== Record excerpts

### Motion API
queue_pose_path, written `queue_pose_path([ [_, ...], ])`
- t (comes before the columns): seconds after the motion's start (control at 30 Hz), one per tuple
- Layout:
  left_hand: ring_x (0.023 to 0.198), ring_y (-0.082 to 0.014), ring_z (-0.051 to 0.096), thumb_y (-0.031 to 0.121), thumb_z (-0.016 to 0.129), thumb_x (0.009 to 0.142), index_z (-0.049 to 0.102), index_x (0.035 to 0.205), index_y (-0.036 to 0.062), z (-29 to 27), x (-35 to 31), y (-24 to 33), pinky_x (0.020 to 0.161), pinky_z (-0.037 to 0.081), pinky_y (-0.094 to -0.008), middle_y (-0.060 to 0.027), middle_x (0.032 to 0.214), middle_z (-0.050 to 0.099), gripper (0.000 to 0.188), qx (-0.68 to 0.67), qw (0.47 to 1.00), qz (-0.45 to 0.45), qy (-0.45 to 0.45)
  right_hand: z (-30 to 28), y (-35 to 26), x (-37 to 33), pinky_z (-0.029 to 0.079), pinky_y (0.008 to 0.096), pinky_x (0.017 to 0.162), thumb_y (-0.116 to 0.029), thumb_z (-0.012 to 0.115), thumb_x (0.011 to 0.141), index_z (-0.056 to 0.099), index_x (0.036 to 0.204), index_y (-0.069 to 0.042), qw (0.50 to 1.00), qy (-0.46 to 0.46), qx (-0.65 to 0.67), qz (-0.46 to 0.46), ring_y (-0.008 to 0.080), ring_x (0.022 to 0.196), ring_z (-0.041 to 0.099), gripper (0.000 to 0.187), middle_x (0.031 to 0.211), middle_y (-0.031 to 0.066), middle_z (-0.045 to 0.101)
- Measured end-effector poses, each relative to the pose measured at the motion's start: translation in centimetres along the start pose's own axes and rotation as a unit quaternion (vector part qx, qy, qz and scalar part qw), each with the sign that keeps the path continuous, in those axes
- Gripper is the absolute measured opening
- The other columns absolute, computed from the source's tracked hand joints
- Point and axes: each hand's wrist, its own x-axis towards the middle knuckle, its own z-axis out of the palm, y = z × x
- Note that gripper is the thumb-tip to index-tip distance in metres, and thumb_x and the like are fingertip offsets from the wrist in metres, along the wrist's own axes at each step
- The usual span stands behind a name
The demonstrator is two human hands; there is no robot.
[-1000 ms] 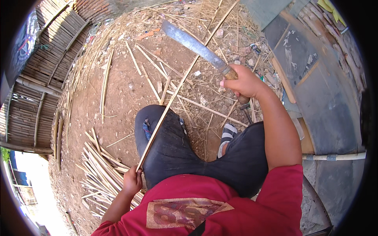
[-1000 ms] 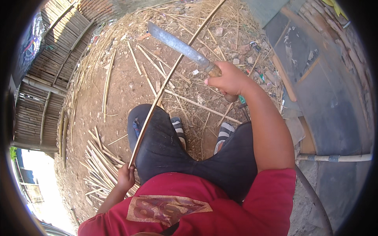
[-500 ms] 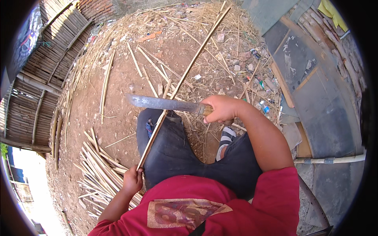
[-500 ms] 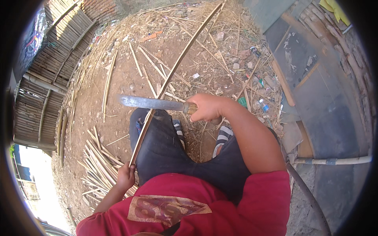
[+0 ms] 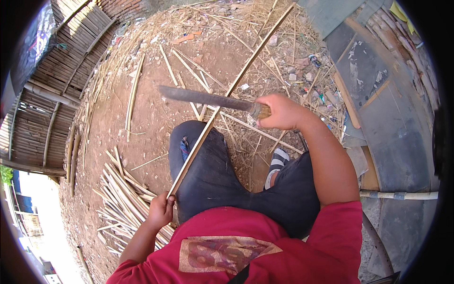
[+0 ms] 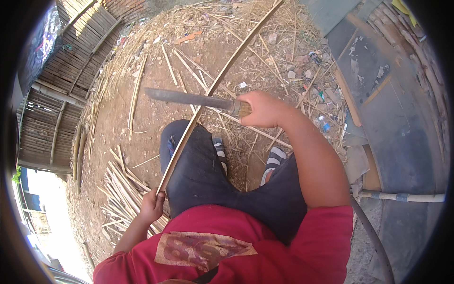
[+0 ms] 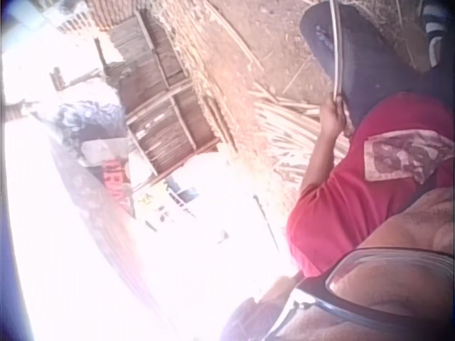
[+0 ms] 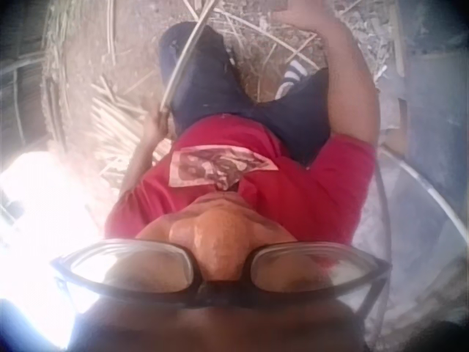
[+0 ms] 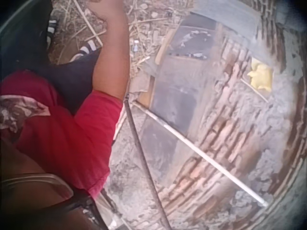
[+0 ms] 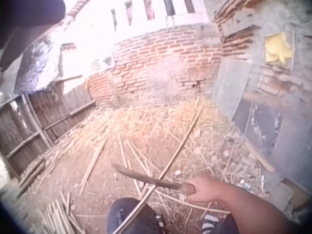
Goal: The person shaves a thin strip of bamboo using a knife, repeatedly drawing the blade along the length of the material.
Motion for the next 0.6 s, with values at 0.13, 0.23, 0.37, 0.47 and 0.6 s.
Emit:
queue_pose_path([
  [0.13, 0.063, -0.0414, 0.060, 0.027, 0.054, 0.105, 0.061, 0.094, 0.0022, 0.9, -0.2, -0.4, 0.061, 0.047, -0.0450, -0.0188, 0.067, 0.060, 0.028, -0.033, 0.999, 0.006, 0.004, -0.6, -0.2, -0.8, 0.049, 0.0414, 0.062, -0.028, 0.077, 0.078, 0.065, 0.096, -0.006, 0.983, 0.144, -0.105, -0.048, 0.0318, 0.068, 0.066, 0.031, 0.075, 0.0141, 0.067],
  [0.23, 0.064, -0.0420, 0.061, 0.026, 0.052, 0.105, 0.061, 0.094, 0.0023, 1.0, -0.4, -1.2, 0.061, 0.048, -0.0458, -0.0190, 0.068, 0.060, 0.028, -0.010, 1.000, 0.001, -0.006, 1.7, -0.4, -0.4, 0.051, 0.0465, 0.064, -0.029, 0.076, 0.080, 0.064, 0.098, -0.008, 0.951, 0.155, -0.209, -0.170, 0.0383, 0.072, 0.066, 0.030, 0.076, 0.0149, 0.067],
  [0.37, 0.066, -0.0438, 0.062, 0.025, 0.053, 0.105, 0.061, 0.096, 0.0018, 0.8, 0.0, -2.1, 0.060, 0.048, -0.0465, -0.0217, 0.070, 0.062, 0.026, 0.023, 1.000, 0.017, -0.013, -1.2, 3.4, -0.3, 0.053, 0.0482, 0.066, -0.026, 0.076, 0.078, 0.061, 0.095, -0.011, 0.956, 0.199, -0.213, -0.033, 0.0367, 0.078, 0.068, 0.027, 0.079, 0.0138, 0.066],
  [0.47, 0.065, -0.0451, 0.061, 0.022, 0.055, 0.103, 0.060, 0.097, 0.0013, 0.6, 0.2, -1.4, 0.060, 0.048, -0.0475, -0.0226, 0.069, 0.061, 0.022, 0.027, 1.000, 0.013, -0.010, -2.0, 4.2, 0.0, 0.053, 0.0479, 0.066, -0.025, 0.077, 0.077, 0.060, 0.093, -0.012, 0.939, 0.247, -0.236, 0.019, 0.0358, 0.078, 0.069, 0.027, 0.079, 0.0133, 0.066],
  [0.6, 0.068, -0.0459, 0.063, 0.015, 0.058, 0.100, 0.061, 0.101, 0.0021, 0.7, -0.3, -2.9, 0.061, 0.049, -0.0480, -0.0225, 0.070, 0.062, 0.013, 0.062, 0.998, 0.016, -0.006, 0.7, 0.2, 0.3, 0.053, 0.0497, 0.068, -0.023, 0.077, 0.078, 0.062, 0.099, -0.011, 0.943, 0.166, -0.281, -0.061, 0.0372, 0.079, 0.069, 0.027, 0.080, 0.0149, 0.068],
])
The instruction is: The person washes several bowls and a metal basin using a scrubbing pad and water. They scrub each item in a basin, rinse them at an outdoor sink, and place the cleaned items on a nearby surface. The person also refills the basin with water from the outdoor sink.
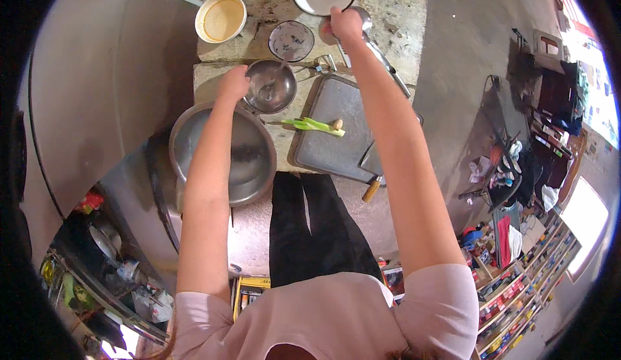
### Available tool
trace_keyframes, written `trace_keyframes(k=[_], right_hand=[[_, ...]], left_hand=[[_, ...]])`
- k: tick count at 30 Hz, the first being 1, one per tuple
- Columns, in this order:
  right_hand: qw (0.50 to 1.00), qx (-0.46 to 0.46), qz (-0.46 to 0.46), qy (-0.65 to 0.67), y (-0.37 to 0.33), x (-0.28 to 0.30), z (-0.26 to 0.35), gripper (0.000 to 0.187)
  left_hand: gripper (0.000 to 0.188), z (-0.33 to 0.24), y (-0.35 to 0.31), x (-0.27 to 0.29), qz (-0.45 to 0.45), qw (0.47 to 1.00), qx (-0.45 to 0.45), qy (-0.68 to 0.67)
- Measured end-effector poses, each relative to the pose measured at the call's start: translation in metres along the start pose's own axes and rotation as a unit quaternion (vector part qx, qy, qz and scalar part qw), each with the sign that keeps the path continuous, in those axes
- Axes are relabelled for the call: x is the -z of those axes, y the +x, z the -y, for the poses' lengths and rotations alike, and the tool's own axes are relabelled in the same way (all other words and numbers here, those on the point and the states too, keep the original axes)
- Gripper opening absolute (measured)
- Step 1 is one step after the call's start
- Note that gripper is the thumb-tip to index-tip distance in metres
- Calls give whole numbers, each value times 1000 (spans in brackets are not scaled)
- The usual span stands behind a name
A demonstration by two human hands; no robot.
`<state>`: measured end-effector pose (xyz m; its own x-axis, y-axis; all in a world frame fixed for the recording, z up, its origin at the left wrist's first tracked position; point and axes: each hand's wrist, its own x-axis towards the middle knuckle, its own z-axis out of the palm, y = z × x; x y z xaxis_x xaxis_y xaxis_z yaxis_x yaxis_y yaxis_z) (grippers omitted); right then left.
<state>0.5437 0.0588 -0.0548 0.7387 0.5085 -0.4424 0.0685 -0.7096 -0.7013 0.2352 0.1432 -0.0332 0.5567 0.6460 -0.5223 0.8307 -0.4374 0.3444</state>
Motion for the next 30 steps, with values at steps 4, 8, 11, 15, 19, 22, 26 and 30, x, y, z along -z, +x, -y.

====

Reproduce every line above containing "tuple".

- t (comes before the columns): seconds after the motion's start (control at 30 Hz), one per tuple
- k: tick count at 30 Hz, the first being 1, one per tuple

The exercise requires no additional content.